The impact of climate change on food production
The single biggest threat of climate change is the collapse of food systems.Jerry Hatfield, Director of the U.S. Department of Agriculture’s National Laboratory for Agriculture and the Environment
There is a direct risk that a changing climate will reduce production and productivity of many agriculture products and impact livelihoods. These include:
- Rising heat and rainfall associated with climate change is increasingly degrading land, making soil less productive.
- Falling crop yields will push more people into poverty.
- Land currently used for agriculture or livestock farming will be required for climate change mitigation (e.g., reforestation to capture CO2, growing energy crops to reduce reliance on fossil fuels).
- Fish migration patterns will decrease productivity in half of all fisheries worldwide.
Rapid and large-scale changes, which do not damage natural resources or add to climate change, are needed to provide nutritious, climate-resilient food to a burgeoning global population.
The role of salmon farming as a climate-friendly food
Food is grown, processed, transported, distributed, prepared, and sometimes disposed of, all of which creates greenhouse gases and contributes to climate change. About a third of all human-created greenhouse gas emissions are linked to food. As a sector, there’s work to be done to reduce our footprint.
Blue foods can play a key role in creating healthier, low-carbon, climate resilient food systems. Blue foods generally have a lower carbon footprint than terrestrial animal-sources foods, and there are opportunities to further improve performance.

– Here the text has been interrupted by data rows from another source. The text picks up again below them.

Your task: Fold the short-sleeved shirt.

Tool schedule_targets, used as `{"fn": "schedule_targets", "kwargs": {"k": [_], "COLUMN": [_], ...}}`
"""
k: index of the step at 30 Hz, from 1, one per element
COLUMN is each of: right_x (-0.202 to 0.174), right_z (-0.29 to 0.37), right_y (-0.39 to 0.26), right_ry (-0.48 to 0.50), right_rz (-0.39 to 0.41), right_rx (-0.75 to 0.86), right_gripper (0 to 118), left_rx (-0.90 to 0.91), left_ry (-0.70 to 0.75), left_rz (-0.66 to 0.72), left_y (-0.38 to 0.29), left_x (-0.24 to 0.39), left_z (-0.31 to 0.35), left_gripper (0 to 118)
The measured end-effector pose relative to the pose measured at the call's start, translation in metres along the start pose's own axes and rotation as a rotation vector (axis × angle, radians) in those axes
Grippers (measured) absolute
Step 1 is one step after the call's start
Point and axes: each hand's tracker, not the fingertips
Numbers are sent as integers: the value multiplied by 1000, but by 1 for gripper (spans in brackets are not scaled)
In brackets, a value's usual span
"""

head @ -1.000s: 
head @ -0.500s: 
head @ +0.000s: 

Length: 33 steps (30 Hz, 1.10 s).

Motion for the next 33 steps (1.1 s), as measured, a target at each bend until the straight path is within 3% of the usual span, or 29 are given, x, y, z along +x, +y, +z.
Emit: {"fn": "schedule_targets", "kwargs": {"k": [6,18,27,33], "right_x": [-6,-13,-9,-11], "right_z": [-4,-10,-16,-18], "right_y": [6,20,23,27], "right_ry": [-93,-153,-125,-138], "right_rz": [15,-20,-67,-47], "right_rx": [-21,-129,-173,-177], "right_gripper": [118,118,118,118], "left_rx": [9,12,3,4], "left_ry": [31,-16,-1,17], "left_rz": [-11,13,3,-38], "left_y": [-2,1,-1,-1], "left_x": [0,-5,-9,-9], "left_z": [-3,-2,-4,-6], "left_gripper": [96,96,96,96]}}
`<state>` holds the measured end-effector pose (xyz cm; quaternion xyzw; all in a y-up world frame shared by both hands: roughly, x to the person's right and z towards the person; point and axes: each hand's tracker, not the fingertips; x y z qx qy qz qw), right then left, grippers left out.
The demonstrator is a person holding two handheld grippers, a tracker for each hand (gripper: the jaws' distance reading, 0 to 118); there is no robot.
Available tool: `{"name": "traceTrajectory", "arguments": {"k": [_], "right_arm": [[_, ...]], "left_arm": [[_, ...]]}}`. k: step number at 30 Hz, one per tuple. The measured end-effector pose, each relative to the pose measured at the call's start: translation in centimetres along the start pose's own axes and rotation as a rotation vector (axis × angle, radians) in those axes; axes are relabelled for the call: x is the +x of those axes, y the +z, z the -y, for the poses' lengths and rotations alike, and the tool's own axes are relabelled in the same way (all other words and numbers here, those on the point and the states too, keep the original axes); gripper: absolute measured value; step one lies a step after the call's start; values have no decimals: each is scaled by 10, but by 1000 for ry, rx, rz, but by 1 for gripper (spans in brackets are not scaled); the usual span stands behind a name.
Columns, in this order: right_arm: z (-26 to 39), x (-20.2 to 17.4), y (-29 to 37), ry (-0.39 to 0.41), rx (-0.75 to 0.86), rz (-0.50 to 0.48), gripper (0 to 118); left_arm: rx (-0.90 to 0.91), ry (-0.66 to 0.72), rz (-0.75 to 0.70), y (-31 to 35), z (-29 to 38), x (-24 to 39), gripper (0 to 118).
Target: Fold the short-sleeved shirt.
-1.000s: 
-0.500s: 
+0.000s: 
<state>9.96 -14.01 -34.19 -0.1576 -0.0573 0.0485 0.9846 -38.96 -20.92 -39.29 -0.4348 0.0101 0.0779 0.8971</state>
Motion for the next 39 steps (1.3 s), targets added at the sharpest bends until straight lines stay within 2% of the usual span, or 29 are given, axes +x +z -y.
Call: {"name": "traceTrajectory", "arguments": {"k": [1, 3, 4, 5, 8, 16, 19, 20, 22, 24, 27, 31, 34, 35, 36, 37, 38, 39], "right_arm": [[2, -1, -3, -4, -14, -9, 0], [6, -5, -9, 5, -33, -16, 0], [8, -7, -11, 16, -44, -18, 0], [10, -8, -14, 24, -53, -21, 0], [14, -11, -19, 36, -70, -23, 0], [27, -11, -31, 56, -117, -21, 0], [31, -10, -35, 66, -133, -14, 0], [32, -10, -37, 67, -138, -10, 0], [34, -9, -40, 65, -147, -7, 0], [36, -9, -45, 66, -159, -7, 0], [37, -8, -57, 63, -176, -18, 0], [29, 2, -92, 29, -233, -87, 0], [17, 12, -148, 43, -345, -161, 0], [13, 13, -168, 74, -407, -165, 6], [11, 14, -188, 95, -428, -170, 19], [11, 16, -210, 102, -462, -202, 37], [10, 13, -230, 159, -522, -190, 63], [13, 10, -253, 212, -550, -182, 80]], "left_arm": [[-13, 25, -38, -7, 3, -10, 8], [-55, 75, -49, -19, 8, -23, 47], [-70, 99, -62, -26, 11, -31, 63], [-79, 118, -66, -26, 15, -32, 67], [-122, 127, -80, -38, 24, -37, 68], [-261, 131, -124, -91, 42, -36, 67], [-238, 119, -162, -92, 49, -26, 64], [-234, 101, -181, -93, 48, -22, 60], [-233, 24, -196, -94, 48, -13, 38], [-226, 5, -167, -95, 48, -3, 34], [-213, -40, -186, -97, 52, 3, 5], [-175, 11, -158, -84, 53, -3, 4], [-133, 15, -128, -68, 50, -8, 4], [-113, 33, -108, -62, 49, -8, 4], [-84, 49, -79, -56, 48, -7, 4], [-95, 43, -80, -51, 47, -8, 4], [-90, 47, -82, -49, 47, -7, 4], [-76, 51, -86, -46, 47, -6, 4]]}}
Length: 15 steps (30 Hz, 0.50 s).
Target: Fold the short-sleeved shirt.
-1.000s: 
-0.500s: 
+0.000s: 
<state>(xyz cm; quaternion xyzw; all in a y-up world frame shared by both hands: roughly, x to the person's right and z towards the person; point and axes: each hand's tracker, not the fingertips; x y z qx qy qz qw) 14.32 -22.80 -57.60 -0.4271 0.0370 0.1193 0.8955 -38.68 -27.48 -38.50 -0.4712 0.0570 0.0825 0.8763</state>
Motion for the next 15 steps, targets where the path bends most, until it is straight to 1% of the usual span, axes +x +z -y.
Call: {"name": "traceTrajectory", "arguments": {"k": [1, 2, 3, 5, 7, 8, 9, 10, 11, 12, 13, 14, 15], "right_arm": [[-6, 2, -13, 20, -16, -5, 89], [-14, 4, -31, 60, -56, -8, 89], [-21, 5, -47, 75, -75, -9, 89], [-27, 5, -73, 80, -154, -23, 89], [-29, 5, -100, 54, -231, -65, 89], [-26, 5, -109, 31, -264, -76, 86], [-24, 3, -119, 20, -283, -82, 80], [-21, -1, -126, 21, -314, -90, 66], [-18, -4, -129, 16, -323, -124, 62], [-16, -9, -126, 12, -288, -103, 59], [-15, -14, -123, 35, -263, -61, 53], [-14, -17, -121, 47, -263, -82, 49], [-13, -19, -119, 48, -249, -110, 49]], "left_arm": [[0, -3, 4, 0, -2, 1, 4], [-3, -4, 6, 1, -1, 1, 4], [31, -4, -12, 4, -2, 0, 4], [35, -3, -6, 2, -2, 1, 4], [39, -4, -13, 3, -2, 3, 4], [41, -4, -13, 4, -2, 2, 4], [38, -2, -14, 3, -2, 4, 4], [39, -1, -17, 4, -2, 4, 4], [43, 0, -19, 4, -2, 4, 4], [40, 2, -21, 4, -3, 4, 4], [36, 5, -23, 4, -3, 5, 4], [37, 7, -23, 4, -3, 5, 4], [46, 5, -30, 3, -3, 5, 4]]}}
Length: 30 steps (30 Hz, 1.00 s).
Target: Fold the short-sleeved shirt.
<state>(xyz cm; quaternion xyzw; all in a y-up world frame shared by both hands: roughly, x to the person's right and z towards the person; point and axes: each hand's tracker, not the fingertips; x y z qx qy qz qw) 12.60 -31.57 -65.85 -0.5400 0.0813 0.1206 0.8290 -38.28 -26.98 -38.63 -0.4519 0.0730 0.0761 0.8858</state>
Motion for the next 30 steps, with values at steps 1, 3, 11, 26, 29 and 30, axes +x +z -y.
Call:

Farmed salmon is a healthy source of protein, with a low environmental impact and one of the lowest greenhouse gas profiles of all animal protein sources, offering an eco-friendly and climate-friendly option.
With only 5% of oceans currently being used for food production, there is an opportunity for oceans to contribute to filling the protein gap—particularly as land sources face pressure from a changing climate.
Taking action
While salmon has a lower carbon footprint than terrestrial animal proteins, we still need to improve and reduce our carbon footprint. Which is why we are working with World Wildlife Fund (WWF) to better understand our footprint and most importantly accelerate mitigation efforts.
A changing climate will also impact our farms and our fish. We must start now to better understand these changes and how to adapt to build knowledge and strengthen our resiliency for the future.